Your assignment
The listing below must be duplicated in full, with nothing altered.

+ + + +

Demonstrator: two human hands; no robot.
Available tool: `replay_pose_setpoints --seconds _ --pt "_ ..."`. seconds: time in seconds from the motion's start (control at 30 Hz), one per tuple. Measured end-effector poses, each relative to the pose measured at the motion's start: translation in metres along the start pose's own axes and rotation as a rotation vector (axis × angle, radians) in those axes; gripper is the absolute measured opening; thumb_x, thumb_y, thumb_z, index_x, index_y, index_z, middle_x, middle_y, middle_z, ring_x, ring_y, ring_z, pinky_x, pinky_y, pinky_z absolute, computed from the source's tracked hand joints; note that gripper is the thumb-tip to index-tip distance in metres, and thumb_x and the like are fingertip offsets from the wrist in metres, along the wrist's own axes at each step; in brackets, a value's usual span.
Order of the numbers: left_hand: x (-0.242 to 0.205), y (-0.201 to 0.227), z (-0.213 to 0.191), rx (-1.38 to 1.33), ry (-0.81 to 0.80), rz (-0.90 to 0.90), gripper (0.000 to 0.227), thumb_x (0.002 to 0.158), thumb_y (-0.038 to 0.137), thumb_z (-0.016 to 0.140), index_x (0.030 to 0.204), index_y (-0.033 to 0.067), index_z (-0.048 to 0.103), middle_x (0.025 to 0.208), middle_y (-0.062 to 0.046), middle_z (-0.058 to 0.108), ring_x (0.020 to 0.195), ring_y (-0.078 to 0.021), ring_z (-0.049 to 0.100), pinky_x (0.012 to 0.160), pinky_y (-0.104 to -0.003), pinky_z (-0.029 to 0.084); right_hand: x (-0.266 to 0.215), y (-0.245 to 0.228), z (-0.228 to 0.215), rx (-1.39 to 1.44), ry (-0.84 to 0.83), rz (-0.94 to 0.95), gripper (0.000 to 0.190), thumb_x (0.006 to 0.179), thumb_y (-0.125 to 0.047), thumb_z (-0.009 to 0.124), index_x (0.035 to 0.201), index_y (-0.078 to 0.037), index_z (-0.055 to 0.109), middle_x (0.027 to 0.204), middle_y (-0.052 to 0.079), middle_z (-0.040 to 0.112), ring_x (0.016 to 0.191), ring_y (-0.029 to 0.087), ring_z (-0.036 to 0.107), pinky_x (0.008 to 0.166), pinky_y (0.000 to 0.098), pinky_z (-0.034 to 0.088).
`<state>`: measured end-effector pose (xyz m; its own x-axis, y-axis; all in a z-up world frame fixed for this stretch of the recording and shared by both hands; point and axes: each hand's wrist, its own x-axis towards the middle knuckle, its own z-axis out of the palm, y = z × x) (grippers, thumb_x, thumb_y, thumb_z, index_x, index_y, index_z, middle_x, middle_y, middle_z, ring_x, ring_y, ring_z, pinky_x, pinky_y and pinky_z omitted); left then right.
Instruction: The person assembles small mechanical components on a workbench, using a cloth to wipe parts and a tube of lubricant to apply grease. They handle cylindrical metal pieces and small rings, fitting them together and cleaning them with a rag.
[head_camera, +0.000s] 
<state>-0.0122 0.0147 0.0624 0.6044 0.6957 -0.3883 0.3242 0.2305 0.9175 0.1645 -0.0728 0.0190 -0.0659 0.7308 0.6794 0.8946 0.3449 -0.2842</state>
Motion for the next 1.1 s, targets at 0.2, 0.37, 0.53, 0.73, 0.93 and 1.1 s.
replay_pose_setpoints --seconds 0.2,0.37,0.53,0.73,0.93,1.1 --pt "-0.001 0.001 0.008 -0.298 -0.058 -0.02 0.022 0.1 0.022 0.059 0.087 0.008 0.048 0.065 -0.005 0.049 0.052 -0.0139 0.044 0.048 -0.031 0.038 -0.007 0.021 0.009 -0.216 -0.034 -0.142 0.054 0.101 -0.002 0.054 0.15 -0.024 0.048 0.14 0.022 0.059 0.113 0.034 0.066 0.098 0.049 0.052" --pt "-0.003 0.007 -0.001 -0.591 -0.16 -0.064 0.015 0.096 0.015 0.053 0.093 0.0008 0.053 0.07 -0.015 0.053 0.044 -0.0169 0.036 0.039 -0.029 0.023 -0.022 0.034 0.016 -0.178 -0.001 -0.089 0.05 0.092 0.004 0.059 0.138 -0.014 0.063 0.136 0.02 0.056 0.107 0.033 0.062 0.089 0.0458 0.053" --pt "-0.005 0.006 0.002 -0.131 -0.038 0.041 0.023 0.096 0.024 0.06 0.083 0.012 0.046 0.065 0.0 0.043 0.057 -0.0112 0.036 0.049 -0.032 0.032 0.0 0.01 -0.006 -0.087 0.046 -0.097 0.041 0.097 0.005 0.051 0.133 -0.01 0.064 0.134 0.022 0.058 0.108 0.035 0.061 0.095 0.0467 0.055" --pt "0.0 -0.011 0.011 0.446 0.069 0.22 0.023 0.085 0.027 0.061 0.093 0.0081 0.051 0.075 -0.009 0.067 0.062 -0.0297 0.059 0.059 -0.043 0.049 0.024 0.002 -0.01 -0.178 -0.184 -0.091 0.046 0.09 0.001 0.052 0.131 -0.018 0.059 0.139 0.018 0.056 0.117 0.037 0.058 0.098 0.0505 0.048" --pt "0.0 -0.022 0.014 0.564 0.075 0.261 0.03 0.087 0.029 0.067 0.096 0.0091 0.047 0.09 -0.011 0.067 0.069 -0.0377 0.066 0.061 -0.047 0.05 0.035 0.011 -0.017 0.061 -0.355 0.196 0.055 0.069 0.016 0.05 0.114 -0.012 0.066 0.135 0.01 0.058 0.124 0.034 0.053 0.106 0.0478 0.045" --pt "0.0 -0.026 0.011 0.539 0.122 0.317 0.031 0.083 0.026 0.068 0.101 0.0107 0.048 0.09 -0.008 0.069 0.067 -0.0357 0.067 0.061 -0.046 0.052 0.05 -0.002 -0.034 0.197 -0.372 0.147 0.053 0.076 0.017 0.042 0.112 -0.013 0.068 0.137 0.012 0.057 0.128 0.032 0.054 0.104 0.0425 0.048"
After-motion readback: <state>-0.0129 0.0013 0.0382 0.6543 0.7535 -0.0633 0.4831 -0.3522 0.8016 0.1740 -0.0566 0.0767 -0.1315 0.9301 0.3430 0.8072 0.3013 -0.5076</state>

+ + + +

Result below
Demonstrator: two human hands; no robot.
Available tool: `replay_pose_setpoints --seconds _ --pt "_ ..."`. seconds: time in seconds from the motion's start (control at 30 Hz), one per tuple. Measured end-effector poses, each relative to the pose measured at the motion's start: translation in metres along the start pose's own axes and rotation as a rotation vector (axis × angle, radians) in those axes; gripper is the absolute measured opening; thumb_x, thumb_y, thumb_z, index_x, index_y, index_z, middle_x, middle_y, middle_z, ring_x, ring_y, ring_z, pinky_x, pinky_y, pinky_z absolute, computed from the source's tracked hand joints; note that gripper is the thumb-tip to index-tip distance in metres, and thumb_x and the like are fingertip offsets from the wrist in metres, along the wrist's own axes at each step; in brackets, a value's usual span.
Order of the numbers: left_hand: x (-0.242 to 0.205), y (-0.201 to 0.227), z (-0.213 to 0.191), rx (-1.38 to 1.33), ry (-0.81 to 0.80), rz (-0.90 to 0.90), gripper (0.000 to 0.227), thumb_x (0.002 to 0.158), thumb_y (-0.038 to 0.137), thumb_z (-0.016 to 0.140), index_x (0.030 to 0.204), index_y (-0.033 to 0.067), index_z (-0.048 to 0.103), middle_x (0.025 to 0.208), middle_y (-0.062 to 0.046), middle_z (-0.058 to 0.108), ring_x (0.020 to 0.195), ring_y (-0.078 to 0.021), ring_z (-0.049 to 0.100), pinky_x (0.012 to 0.160), pinky_y (-0.104 to -0.003), pinky_z (-0.029 to 0.084); right_hand: x (-0.266 to 0.215), y (-0.245 to 0.228), z (-0.228 to 0.215), rx (-1.39 to 1.44), ry (-0.84 to 0.83), rz (-0.94 to 0.95), gripper (0.000 to 0.190), thumb_x (0.006 to 0.179), thumb_y (-0.125 to 0.047), thumb_z (-0.009 to 0.124), index_x (0.035 to 0.201), index_y (-0.078 to 0.037), index_z (-0.055 to 0.109), middle_x (0.027 to 0.204), middle_y (-0.052 to 0.079), middle_z (-0.040 to 0.112), ring_x (0.016 to 0.191), ring_y (-0.029 to 0.087), ring_z (-0.036 to 0.107), pinky_x (0.008 to 0.166), pinky_y (0.000 to 0.098), pinky_z (-0.034 to 0.088).
`<state>`: measured end-effector pose (xyz m; its own x-axis, y-axis; all in a z-up world frame fixed for this stretch of the recording and shared by both hands; point and axes: each hand's wrist, its own x-axis towards the middle knuckle, its own z-axis out of the palm, y = z × x) (grippers, thumb_x, thumb_y, thumb_z, index_x, index_y, index_z, middle_x, middle_y, middle_z, ring_x, ring_y, ring_z, pinky_x, pinky_y and pinky_z omitted); left then right.
Instruction: The person assembles small mechanical components on a workbench, using a cloth to wipe parts and a tube of lubricant to apply grease. They handle cylindrical metal pieces and small rings, fitting them together and cleaning them with a rag.
[head_camera, +0.000s] 
<state>-0.0122 0.0147 0.0624 0.6044 0.6957 -0.3883 0.3242 0.2305 0.9175 0.1645 -0.0728 0.0190 -0.0659 0.7308 0.6794 0.8946 0.3449 -0.2842</state>
Motion for the next 1.1 s, targets at 0.2, 0.37, 0.53, 0.73, 0.93 and 1.1 s.
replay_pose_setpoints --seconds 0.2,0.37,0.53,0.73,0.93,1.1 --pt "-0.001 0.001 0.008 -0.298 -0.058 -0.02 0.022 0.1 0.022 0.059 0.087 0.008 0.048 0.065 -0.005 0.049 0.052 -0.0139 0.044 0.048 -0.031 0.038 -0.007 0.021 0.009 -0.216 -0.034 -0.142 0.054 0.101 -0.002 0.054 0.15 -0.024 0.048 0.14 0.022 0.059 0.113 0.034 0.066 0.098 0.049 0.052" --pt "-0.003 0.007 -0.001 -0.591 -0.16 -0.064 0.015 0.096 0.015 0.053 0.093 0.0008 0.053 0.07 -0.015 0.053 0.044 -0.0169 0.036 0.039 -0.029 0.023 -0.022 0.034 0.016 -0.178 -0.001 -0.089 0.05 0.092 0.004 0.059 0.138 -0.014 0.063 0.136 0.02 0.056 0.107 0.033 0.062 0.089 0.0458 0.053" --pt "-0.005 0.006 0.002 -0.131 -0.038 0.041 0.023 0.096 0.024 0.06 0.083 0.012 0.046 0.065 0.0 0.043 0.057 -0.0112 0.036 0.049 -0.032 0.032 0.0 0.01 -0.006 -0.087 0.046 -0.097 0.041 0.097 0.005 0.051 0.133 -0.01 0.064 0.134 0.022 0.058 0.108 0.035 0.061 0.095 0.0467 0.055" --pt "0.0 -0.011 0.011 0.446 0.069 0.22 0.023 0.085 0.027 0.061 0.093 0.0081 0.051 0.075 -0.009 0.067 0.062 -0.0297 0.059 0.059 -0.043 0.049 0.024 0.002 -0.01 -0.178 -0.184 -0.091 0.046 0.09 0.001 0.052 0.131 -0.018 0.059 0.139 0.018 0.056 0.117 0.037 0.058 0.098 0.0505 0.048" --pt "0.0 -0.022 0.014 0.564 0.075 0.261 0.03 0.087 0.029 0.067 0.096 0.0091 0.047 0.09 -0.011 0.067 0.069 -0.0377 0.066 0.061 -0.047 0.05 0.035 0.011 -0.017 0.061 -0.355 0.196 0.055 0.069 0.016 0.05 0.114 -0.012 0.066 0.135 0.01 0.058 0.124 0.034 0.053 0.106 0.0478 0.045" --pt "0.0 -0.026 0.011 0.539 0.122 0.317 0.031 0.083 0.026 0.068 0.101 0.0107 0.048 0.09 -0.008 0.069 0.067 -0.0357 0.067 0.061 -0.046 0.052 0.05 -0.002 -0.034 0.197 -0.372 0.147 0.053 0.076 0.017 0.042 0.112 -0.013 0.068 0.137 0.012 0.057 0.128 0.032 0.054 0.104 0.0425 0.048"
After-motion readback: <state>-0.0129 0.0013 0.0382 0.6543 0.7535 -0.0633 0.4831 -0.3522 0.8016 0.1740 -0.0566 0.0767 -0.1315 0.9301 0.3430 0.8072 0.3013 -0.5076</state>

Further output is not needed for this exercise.